Little bit confused by your statement, that “the first calls to canvas.line always take a lot of time”. In your example it’s really just the first iteration that’s slow and then subsequently it speeds up significantly. I can’t quite explain why the first iteration is so slow, I would really just expect the first call to be slow since numba has to compile the appropriate kernel, which should then subsequently be cached. I can investigate that further.

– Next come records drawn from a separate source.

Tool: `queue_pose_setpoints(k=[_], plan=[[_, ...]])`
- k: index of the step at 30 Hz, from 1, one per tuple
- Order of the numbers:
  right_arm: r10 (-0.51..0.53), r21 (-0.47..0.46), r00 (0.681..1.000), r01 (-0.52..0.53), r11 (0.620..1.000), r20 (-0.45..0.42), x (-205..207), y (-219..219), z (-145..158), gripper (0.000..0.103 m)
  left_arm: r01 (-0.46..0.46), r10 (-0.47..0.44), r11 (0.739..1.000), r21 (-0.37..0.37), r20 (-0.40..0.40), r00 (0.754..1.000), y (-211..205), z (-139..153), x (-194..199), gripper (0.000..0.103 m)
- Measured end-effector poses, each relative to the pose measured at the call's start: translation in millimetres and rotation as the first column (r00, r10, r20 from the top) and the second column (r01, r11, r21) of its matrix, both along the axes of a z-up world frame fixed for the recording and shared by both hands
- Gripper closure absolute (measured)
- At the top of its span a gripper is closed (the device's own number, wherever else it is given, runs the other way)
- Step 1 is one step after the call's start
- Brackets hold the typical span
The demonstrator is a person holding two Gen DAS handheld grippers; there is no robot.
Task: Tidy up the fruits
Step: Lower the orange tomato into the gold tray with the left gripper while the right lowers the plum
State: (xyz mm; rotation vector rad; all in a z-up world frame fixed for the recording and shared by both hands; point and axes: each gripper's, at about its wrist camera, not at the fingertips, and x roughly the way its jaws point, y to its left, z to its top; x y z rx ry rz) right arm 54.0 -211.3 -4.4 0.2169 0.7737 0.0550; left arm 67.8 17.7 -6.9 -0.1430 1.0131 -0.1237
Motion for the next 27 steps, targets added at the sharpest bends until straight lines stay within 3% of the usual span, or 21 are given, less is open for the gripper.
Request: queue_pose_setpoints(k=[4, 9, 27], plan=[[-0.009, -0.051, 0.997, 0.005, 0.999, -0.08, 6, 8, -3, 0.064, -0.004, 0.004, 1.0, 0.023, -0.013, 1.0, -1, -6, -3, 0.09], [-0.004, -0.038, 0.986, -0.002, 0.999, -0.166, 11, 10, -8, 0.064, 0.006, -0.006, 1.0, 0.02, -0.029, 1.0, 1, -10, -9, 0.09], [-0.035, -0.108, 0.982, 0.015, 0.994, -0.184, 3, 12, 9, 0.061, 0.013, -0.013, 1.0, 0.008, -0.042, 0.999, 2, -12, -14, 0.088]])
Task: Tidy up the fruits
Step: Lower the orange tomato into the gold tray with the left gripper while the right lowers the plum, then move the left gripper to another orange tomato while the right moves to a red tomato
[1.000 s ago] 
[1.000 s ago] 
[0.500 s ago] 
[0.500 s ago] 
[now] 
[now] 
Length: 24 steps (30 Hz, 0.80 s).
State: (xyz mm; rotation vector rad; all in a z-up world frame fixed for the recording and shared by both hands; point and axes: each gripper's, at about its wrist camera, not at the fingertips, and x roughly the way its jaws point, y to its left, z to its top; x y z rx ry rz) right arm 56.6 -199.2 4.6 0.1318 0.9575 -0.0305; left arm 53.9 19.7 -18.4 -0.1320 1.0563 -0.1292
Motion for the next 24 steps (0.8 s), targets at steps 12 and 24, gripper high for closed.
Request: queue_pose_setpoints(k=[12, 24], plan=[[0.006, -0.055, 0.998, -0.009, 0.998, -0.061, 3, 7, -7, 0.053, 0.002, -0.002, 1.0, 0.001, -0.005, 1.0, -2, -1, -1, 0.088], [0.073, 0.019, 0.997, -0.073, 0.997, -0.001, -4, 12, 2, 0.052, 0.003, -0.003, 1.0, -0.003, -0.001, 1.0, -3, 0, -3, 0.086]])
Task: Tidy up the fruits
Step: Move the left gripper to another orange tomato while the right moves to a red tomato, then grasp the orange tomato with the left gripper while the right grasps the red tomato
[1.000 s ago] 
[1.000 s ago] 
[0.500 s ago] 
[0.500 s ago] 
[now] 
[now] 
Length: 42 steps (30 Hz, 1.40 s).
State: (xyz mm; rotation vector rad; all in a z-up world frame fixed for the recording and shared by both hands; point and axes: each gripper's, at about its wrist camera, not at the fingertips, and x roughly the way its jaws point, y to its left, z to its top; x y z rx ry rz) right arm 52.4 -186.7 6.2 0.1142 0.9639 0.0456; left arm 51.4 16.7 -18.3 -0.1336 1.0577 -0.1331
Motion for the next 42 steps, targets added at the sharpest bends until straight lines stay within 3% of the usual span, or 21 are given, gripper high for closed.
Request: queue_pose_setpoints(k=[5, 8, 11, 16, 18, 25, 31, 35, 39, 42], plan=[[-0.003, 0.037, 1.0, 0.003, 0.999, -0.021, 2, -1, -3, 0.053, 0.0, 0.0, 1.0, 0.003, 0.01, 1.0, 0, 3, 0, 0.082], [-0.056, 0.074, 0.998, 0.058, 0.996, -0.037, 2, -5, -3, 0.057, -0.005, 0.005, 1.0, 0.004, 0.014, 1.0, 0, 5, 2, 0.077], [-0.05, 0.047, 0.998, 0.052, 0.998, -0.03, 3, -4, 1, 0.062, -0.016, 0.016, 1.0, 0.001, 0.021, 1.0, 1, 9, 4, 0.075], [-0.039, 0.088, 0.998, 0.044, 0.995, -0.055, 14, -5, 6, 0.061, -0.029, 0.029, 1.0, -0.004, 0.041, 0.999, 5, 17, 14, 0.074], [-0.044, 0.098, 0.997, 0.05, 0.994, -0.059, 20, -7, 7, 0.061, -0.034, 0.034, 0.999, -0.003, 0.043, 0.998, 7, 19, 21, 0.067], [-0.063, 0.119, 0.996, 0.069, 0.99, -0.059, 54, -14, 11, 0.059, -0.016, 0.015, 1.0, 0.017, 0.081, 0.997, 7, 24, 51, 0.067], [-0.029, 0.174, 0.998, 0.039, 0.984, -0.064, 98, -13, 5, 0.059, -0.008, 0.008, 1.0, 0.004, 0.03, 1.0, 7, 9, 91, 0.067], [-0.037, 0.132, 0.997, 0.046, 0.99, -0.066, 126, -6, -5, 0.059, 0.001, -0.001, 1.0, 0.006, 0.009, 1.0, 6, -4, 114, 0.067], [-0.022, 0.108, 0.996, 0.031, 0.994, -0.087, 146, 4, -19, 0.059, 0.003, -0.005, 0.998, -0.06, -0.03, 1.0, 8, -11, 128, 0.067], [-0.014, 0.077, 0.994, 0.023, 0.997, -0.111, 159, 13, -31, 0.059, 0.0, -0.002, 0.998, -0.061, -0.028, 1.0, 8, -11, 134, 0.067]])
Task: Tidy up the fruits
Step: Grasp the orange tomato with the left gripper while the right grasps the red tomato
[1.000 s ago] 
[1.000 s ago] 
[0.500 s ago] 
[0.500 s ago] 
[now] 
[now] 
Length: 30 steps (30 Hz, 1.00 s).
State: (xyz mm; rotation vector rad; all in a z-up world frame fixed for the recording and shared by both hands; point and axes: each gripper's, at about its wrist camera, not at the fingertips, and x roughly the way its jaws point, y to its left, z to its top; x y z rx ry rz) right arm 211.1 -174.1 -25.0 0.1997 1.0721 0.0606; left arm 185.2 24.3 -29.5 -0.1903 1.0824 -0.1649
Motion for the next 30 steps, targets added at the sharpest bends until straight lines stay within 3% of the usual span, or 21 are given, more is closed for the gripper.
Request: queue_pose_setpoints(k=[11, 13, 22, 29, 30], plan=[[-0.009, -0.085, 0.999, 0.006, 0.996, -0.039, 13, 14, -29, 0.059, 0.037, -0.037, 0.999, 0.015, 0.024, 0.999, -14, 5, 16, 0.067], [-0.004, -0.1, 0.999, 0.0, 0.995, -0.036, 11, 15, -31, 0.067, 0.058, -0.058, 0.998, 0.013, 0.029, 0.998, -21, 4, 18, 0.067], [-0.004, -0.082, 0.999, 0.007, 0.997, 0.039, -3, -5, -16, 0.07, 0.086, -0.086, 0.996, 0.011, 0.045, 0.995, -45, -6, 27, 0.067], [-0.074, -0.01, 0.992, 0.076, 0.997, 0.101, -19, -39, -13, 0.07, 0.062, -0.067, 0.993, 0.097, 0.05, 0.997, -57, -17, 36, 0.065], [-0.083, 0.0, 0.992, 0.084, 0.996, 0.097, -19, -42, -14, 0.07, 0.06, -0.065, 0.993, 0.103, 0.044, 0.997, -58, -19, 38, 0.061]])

Secondly though you are really doing something quite sub-optimal in terms of your implementation here. Canvas.line has many options for rendering multiple lines at once so instead of iterating over the lines and then stacking them you should just render them all at once like this:

def shade(data, y):
    cvs = ds.Canvas(plot_width=800, plot_height=400)

    if not isinstance(data, pd.DataFrame):
        data = pd.DataFrame(data).astype(float)
    t = time.time()
    img = tf.shade(cvs.line(data, x_name, y))
    t = time.time() - t
    print(f"line: {i}, csv.line: {t:.07}s")
    return img

Okay, thank you for your answer.

What I was saying with “slow first calls”, is that calls to canvas.line in the first call of the shade function are very slow.

For my sub-optimal implementation, it is because in my case (which I did not show in my example), the number of points of each line is not the same. E.g. the first line would have 800 x&y elements, the second line 900, … This means I cannot build a pandas dataframe without having some None that are everywhere. Is there a way to do this with only one panda dataframe ?

You could concatenate the DataFrames and separate each line with NaNs. That has it’s own problems with efficiency but suspect it’ll still be better than stacking.